Initial thoughts on some new-fangled things part 1

I’ve been lucky over the past year and change to work with some interesting projects that used some of the newer technologies and architectural concepts like Command Query Responsiblity Separation (CQRS), Event Sourcing, Eventual Consistency, and RavenDb as a document database. I cannot speak to the scalability benefits of these tools because that’s just not an area where I have expertise. Instead, I’m interested in how these tools have reduced coding ceremony, improved testability, and allowed my very small teams to effectively do continuous design by giving us much more architectural reversibility. I ran out of time and energy on this post, but I’ll follow up next week with more on event sourcing, what I like about RavenDb, and how we’ve used all of this in our projects.
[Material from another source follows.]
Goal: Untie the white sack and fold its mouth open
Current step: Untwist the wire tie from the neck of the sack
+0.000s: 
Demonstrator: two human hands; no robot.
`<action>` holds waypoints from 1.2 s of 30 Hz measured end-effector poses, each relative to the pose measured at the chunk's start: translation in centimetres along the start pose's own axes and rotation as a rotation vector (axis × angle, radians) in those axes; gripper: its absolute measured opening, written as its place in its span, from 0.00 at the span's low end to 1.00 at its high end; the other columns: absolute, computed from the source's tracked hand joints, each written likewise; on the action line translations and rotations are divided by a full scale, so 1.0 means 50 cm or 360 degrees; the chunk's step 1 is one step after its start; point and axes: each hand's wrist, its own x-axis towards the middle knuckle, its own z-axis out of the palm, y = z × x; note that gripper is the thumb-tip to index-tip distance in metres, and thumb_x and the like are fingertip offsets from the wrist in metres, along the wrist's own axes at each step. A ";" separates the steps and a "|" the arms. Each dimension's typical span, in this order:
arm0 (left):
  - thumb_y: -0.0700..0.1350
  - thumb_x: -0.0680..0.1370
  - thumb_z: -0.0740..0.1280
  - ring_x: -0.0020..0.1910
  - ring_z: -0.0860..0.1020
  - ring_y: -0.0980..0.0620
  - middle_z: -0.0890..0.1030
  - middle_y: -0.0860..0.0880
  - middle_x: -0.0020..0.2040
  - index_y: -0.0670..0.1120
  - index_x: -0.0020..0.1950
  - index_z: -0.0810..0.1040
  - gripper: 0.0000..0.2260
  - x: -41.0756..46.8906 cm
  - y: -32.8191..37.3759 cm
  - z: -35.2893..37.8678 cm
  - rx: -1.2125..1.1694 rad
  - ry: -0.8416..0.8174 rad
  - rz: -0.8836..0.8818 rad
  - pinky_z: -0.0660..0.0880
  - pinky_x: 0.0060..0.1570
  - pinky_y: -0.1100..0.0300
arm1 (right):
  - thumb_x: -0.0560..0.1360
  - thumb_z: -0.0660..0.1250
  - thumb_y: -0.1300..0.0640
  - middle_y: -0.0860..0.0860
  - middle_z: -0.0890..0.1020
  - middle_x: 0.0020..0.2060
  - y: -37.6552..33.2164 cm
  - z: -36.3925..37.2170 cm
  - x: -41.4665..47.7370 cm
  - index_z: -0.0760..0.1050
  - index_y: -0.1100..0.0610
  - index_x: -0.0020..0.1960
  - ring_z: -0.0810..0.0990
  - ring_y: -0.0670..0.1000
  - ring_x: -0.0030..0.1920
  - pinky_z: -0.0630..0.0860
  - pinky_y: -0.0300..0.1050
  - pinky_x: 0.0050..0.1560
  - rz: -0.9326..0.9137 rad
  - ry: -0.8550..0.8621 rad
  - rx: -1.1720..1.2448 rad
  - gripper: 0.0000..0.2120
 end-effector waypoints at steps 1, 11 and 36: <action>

Continuous Design is better with a Document Database

I gave a talk earlier this month at Agile Vancouver called “Architectural Reversibility, ” largely about how we can create better designs if we are able to do design incrementally throughout the lifetime of a project instead of having to do it all upfront. My point of view on this topic is that we’re far more likely to succeed if we’re able to recover from the inevitable errors in architecture, design, or requirements — or better yet, if we’re able to delay commitment to elements of our technical architecture until we know more later on in the project. Furthermore, I said that you should be cognizant of this when selecting technologies. One of my slides showed this progression of data access/persistence technologies from my own development career that went something like this:

Stored procedures (sproc) for every single bit of data access
Object Relational Mapper & Relational Database
Document Database

Let’s say that I need to add a property to an entity in my existing system. Using the same numbering scheme as above, I would have to:

Change the DDL defining the proper table. Update every sproc that returns that field and any that might need to search on that field. Go update all the places in the code that use the data returned by that table.
Change the DDL defining the proper table or a data migration. Change the relevant class in the code (even with Ruby ActiveRecord you may still touch the class to add validation rules). Change the ORM mapping to add this field and verify the persistence of the new field all the way to the database.
Add a new property to the proper class and make sure that it serializes.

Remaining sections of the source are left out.